Our latest Emma and Liz Reads book (if you want to find them all, click here or on the category in the category cloud), and we started it in January, finishing last night. Chapters were quite long so we did some in two parts. I originally acquired this in September 2021 and I’m pleased to say that I’ve read all the books I reference in my round-up post here including the charity shop splurge I link to in that post, as I’ve also just finished Nova Reid’s book “The Good Ally” which is also in that list. I’ve enjoyed Adam Nicolson’s books for a long time and was excited to pick up this one; it was a partial (majority, I think) success, although not exactly what we were expecting.

Adam Nicolson – “The Sea is Not Made of Water: Life Between the Tides”

(2 September 2021)

These oscillations are patches in time, just as the patches on the rock are oscillations in space. Micro-tides flood and ebb across every dimension of their world. Their micro-catastrophes and micro-blooming are the guarantee of calm. Life is unsealed. There is no distinction between flux and stillness; they are one. The core of being is interplay, and is give-and-take of quick and still is the animation of life (p. 321)

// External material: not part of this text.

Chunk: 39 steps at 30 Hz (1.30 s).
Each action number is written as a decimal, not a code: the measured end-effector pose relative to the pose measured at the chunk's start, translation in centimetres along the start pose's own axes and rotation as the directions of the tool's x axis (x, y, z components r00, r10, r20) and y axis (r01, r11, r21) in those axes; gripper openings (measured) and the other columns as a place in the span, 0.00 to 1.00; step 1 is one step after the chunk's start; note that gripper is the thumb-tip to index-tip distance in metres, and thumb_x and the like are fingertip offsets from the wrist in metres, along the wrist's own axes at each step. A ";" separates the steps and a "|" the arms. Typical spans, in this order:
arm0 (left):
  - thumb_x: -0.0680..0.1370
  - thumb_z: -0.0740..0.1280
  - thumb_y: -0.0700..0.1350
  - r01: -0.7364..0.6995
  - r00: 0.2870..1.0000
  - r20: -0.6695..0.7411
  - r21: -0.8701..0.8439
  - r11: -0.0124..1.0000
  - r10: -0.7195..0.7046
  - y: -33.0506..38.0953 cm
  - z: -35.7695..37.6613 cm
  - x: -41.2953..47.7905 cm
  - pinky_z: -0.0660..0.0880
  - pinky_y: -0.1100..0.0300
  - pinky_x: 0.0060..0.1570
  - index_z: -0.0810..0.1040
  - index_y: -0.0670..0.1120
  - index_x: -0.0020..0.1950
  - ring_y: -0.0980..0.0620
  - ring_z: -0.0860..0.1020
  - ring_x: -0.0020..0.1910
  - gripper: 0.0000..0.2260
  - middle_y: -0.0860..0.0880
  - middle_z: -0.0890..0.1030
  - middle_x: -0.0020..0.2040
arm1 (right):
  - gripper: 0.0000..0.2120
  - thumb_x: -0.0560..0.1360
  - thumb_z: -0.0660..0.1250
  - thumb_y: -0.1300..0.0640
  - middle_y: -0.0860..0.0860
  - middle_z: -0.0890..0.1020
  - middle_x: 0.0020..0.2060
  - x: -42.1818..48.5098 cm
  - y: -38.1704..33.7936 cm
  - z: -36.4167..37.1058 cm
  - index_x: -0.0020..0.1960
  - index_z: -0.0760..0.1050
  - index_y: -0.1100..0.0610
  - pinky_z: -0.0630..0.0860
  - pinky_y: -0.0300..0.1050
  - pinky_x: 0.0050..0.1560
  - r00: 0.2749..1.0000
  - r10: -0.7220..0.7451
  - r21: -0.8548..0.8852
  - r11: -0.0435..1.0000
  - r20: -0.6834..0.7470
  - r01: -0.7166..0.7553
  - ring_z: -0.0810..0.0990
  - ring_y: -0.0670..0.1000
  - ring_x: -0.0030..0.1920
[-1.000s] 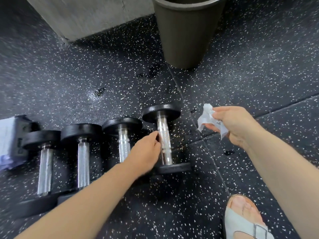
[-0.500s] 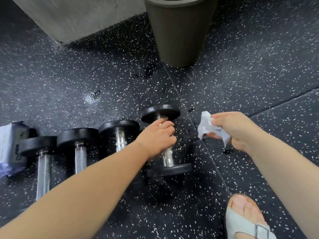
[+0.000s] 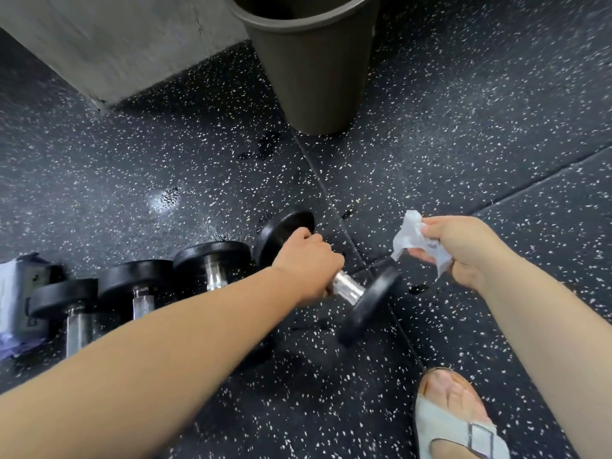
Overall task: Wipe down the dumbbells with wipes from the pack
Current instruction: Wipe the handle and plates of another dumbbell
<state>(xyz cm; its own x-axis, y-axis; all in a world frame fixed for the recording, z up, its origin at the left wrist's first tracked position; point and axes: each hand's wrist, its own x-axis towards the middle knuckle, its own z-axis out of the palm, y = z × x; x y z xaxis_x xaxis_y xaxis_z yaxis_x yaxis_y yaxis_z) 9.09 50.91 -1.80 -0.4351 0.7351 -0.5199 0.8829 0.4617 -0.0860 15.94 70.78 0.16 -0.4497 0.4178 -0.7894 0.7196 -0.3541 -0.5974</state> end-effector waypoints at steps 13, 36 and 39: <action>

This book takes a very close look at a patch of coastline in Scotland, and using the remit “Life Between the Tides” to cover, it turns out, flora and fauna, history and people, geology and the tides themselves. We had expected it to be more of a nature book and to be fair, the text on the flap makes it clear it takes in a zone “where the philosopher, scientist and poet can meet and find meaning”.

Emma and I both loved the straightforward nature bits, and learned some fascinating things about winkles, prawns, starfish and sea anemones and sea urchins (I was amazed to discover the sea urchin is related to the starfish and those five lines running up them are the fused remnants of the “legs” that starfish have. Another interesting thing we learned was the plural for the prehistoric proto-cow, the aurochs: aurochsen. Nicolson spends a lot of time digging and creating two rock pools, then a final one in the conclusion, and studying what colonises there and how the creatures interact and that was fascinating.

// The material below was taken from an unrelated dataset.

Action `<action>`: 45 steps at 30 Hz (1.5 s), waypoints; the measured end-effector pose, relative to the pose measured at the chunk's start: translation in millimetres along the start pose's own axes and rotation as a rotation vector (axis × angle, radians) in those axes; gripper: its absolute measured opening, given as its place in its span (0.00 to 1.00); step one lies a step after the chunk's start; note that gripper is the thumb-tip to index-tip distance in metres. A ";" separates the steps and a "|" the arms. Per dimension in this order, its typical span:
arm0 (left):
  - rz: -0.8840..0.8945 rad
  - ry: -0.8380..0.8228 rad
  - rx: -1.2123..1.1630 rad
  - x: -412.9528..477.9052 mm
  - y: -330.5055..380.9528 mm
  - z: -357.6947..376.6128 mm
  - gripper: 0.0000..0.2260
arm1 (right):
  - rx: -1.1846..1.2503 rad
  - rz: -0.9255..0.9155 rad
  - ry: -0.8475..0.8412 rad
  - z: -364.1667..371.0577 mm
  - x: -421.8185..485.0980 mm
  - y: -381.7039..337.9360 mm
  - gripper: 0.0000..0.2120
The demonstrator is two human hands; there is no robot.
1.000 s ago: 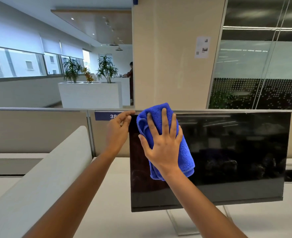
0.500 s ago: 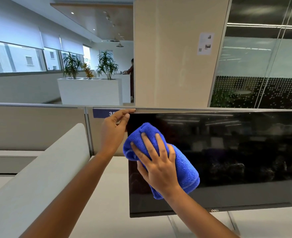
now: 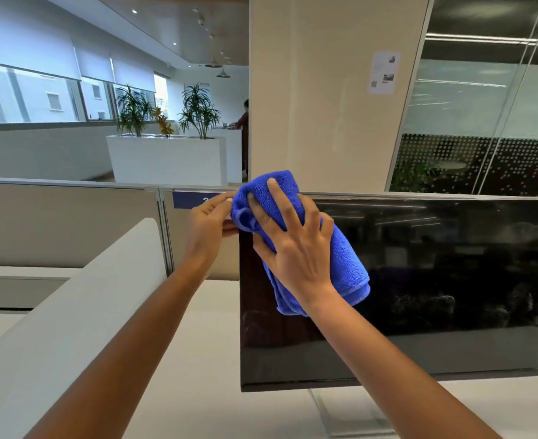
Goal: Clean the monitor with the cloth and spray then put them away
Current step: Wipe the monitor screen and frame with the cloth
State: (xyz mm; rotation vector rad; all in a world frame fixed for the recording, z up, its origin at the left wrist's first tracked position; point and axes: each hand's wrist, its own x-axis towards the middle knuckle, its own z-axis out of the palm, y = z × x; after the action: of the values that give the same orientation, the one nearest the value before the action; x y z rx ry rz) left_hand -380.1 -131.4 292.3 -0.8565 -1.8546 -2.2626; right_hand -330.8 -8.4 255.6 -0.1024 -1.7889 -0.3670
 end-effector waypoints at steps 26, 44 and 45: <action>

There was a lot of philosophy in the book, and I can see that this was written during the early days of lockdown, as this was mentioned in the conclusion when he made a pool then couldn’t visit it – I imagine Nicolson then curled up with some books and we had Iris Murdoch and attention, goodness and unselfing, which I could just about deal with having spent a lot of time absorbing stuff on IM over the years, and then on to Heidegger et al., which flummoxed both of us. He does come to the conclusion, I think I’ve understood, that being-with is the thing, sitting in communion with nature, history and the tides rather than imposing meaning or purpose. I think.

There was also a lot of history in places – social and political, which was OK, but also a long history of all the previous incorrect theory of the tides, which we sat there in our respective armchairs trying to understand before realising we only really needed to understand what actually happens (and we we much aided in this by me having happened to have just read Katherine May’s “Enchantment“, which had the best and simplest explanation of the tides I have ever found, which helped us grasp the explanation in this book). I enjoyed the sections on geology, having always been interested in it, and we both found the myths and legends of the sea and this area interesting although also a bit horrific in places. In summary, I think we both agree we enjoyed this book more than we struggled with it, on balance; that it wasn’t quite what we’d expected; and that we learned some new things.

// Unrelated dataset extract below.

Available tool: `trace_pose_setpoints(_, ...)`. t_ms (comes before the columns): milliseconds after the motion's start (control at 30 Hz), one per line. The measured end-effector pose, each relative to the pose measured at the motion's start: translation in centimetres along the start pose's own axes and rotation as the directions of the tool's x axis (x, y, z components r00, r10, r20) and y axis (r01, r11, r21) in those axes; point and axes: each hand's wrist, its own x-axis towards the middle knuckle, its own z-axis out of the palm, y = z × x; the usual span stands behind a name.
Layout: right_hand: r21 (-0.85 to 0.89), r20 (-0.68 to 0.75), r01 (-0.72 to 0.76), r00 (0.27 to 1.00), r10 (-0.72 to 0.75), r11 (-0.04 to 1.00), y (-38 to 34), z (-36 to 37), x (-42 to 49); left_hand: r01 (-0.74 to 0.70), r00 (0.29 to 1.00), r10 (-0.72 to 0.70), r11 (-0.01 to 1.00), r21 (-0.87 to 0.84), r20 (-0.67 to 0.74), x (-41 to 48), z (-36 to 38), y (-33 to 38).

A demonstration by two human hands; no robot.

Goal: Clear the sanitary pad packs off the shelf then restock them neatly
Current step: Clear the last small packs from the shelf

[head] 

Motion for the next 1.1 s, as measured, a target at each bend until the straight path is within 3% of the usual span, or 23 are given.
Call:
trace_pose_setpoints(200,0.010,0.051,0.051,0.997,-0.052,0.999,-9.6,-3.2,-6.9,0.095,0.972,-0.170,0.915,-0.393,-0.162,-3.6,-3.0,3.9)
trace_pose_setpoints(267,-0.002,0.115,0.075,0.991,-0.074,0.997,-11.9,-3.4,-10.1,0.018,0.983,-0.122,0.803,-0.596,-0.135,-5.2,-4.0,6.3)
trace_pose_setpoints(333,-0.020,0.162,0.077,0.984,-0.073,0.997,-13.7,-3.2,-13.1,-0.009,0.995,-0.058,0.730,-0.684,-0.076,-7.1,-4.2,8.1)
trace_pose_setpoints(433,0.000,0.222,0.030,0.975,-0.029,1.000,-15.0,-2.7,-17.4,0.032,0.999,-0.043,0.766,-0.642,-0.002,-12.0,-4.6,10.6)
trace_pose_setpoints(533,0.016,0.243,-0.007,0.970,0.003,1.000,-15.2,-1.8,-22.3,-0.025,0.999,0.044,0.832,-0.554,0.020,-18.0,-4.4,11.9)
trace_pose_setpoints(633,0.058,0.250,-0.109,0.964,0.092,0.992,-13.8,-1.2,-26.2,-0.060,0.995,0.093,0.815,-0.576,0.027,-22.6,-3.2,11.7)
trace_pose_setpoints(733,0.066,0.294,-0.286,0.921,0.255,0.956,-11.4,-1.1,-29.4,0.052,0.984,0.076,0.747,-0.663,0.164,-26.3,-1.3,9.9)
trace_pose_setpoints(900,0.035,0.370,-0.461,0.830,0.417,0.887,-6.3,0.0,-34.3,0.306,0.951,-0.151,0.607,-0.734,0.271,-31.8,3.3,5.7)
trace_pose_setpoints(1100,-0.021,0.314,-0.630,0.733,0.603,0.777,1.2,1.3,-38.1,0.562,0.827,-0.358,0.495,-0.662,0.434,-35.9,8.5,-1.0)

I should mention the illustrations: animals and people by Kate Boxer and maps and figures by Rosie Nicolson, with photographs by the author. The colour plates were in both our hardback and paperback copies and explained a lot of the descriptions of life in the rock pools and aquaria. Halfman, Halfbook reviewed this very well last year and gave a good overview of the structure which I might have missed a bit in the episodic way we read it.

In an interesting note, Emma’s paperback had a different title and subtitle: “Life Between the Tides: In Search of Rockpools and Other Adventures Along the Shore” although still a pretty cover with a nice prawn on it.

Our next book is Deborah Frances-White’s “The Guilty Feminist” for a bit of a change from the nature of the last two books.